• Information shown
■ ■ ■ ■
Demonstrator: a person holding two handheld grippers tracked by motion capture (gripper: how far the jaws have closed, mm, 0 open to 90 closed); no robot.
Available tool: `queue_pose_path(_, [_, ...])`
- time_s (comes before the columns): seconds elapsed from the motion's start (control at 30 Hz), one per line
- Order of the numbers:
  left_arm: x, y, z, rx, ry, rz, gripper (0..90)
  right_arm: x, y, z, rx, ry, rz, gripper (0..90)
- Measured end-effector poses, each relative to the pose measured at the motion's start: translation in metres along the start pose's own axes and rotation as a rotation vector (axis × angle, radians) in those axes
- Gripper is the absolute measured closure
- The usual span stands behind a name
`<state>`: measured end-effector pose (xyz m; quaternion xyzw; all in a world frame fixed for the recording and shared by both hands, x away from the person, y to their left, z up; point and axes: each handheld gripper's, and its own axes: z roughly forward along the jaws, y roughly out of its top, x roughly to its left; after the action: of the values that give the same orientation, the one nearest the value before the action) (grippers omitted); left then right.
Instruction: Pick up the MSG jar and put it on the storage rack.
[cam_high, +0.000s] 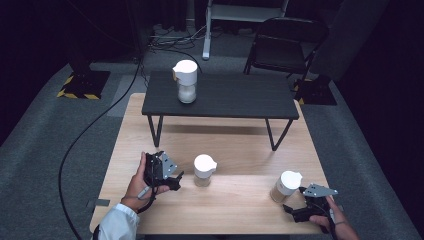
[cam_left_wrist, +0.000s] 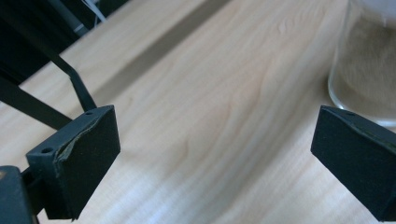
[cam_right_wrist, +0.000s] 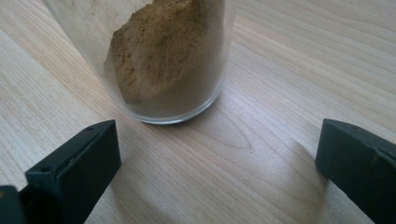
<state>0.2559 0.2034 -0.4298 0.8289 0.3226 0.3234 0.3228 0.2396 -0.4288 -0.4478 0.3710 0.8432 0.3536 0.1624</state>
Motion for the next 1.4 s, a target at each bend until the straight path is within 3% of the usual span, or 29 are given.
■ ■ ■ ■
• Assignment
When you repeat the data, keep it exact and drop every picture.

• Solution
Demonstrator: a person holding two handheld grippers tracked by motion capture (gripper: how far the jaws have closed, mm, 0 open to 90 closed); no robot.
Available tool: `queue_pose_path(_, [_, ...])`
- time_s (comes before the columns): seconds elapsed from the motion's start (control at 30 Hz), one per line
- Order of the numbers:
  left_arm: x, y, z, rx, ry, rz, gripper (0..90)
  right_arm: x, y, z, rx, ry, rz, gripper (0..90)
- Measured end-effector poses, each relative to the pose measured at the motion's start: translation in metres along the start pose's own axes and rotation as a rotation vector (axis × angle, radians) in those axes
- Gripper is the absolute measured closure
- The usual span stands behind a name
`<state>`: measured end-effector pose (xyz m; quaternion xyzw; all in a world frame fixed for the recording and shared by both hands, x away from the person, y to their left, z up; point and axes: each handheld gripper's, and its own axes: z roughly forward along the jaws, y roughly out of its top, x roughly to its left; after the action: of the values that give the same orientation, the one nearest the value before the action) (grippers omitted); left then right.
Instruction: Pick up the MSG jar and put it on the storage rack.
[cam_high, +0.000s] 
[cam_left_wrist, +0.000s] 
[cam_right_wrist, +0.000s] 
<state>0.2559 0.2034 -0.4298 0.8289 0.3226 0.3234 0.3228 0.2396 -0.4288 -0.4478 0.3710 0.8432 0.3536 0.1624</state>
Motion for the next 1.4 s, a target at each bend until the straight path is within 3% of the usual span, or 29 are given.

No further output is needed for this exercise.